A home cinema set-up has left/right speakers on the front (which play most of the main sound on a soundtrack including music), centre speaker (which plays most of the speech and some of the main sounds on a soundtrack), subwoofer (summarised separately below) and rear speakers (for effects). A home cinema set-up can either be 5.1 (which refers to 5 speakers and 0.1 for the subwoofer), or 7.1 (7 speakers and subwoofer, which is where you have an additional pair of rear speakers). Most movie soundtracks are 5.1 with only the most recent being 7.1. Whether you go for a 5.1 or full 7.1 set-up is upto you. For the purposes of this example, we’ve shown an optional pair of speakers for 7.1 sound connected.
I’ve heard of “Biwiring” – what is this?
Speaker cables come as a pair for each speaker (one is – and one is + which are connected to the corresponding – and + at each end). Most speakers only have 1 pair of – and + sockets which then connect to all drivers on the speaker inside the speaker through a “crossover”. However, some speakers will have 2 pairs of speaker terminals where one pair connects to the woofers (that play the midrange/bass) and one pair to connect to the tweeters (that play treble sound). In this case, you can either use a standard set of speaker cables for that speaker (and connect the two pairs of terminals on the speaker using speaker jumpers so the cable effectively connects to both), or, you can use a biwire cable, which is where you have 2 pairs of cables running from the same connections on the amp to each pair of terminals on the speaker. BiWiring is designed to sound better from the logic that you have a separate cable running from the amp to each set of terminals on each speaker – even though you have the 2 – and 2 + ends connected to a single – and + terminals on the amp.
Connect your Subwoofer
No home cinema would be complete without a subwoofer to provide impressive bass sound.
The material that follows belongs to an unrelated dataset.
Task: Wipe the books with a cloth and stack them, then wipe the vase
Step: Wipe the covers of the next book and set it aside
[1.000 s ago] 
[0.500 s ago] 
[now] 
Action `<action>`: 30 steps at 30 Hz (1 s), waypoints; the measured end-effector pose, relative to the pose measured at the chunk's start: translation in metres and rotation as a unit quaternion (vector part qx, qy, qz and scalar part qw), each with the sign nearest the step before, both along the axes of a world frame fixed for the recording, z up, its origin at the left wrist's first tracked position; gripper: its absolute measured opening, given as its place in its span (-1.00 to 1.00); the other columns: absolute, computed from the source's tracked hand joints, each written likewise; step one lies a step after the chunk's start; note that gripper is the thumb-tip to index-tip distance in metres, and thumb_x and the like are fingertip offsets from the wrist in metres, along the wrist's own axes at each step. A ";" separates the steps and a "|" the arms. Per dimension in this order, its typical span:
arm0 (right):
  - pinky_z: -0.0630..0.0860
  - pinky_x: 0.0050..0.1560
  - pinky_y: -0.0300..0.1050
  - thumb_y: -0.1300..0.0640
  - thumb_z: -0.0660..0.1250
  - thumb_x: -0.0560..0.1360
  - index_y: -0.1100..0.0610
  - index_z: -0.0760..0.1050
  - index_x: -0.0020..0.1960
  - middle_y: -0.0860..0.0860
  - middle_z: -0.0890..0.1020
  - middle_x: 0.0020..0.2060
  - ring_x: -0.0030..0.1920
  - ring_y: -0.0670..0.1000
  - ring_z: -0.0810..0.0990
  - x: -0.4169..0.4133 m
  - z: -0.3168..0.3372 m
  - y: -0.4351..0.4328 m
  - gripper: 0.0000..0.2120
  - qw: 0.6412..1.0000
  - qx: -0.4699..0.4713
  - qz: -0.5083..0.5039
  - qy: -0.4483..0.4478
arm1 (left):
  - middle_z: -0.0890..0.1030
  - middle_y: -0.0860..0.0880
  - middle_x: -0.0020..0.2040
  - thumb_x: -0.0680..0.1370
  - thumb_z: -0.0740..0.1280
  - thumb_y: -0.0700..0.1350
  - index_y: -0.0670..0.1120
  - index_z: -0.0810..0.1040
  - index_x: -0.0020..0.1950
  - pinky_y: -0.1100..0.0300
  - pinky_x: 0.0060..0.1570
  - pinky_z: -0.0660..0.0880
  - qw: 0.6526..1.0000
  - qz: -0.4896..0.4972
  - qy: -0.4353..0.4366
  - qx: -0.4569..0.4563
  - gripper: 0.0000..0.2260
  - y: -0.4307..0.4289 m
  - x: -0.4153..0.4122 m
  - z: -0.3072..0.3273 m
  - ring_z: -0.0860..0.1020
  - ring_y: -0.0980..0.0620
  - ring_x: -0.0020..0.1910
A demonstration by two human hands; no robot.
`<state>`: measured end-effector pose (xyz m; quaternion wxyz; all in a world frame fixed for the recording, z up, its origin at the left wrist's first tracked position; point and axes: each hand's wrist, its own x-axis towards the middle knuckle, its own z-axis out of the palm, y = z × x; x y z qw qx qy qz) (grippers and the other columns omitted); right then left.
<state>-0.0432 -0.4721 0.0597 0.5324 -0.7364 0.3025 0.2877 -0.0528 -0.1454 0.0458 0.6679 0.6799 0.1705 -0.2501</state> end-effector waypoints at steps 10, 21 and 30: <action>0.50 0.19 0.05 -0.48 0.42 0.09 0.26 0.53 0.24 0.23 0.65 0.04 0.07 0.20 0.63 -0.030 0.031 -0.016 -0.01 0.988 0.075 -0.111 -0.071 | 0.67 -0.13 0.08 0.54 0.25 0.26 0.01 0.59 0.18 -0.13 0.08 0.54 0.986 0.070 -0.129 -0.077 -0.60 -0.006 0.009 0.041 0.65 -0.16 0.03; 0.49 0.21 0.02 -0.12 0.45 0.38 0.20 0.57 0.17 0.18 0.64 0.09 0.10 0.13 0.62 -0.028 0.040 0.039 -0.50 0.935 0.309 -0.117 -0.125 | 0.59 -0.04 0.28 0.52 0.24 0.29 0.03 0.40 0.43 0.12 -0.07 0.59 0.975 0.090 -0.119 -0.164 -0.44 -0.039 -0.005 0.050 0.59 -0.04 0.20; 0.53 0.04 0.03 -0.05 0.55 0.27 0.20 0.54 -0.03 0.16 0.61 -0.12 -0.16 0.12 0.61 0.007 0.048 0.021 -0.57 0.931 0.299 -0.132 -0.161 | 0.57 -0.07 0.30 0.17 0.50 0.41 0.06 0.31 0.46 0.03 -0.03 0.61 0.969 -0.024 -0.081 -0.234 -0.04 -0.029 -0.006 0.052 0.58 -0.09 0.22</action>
You can connect upto 2 active subwoofers to this AV receiver, but in this example we’ve only included 1. A subwoofer is different to other speakers in this set-up because its “active” – this means the subwoofer features its own amplifier and volume control and is not amplified by the AV receiver like the other speakers – it is simply connected using a mono RCA audio cable referred to as a subwoofer cable (shown in yellow).
You’ll notice some other inputs we haven’t used in this example – these are explained below (from left to right on the image):
- “RI” (“remote interactive”) – this allows you to connect an external remote control receiver (not included) so you can control the unit when its hidden inside a cabinet.
- “PC IN” – this allows you to connect your PC or laptop using a standard monitor cable (useful if your PC/laptop doesn’t feature an HDMI output as in our example)
- “VIDEO/AUDIO” (explained above)
- “UNIVERSAL PORT” – use this to connect other Onkyo products such as the Onkyo UP-DT1 DAB module or Onkyo UPA1 iPod dock.
- “ZONE2″ (next to the “AUDIO/VIDEO” connections) – these allow you to send a stereo (left/right) audio signal to another room
- Power cable (this is shown at the top and is fitted to this model). Some models include a socket for the power cable with a cheap/standard power cable included. In these cases, you can upgrade the amp further by changing this for a higher quality mains cable.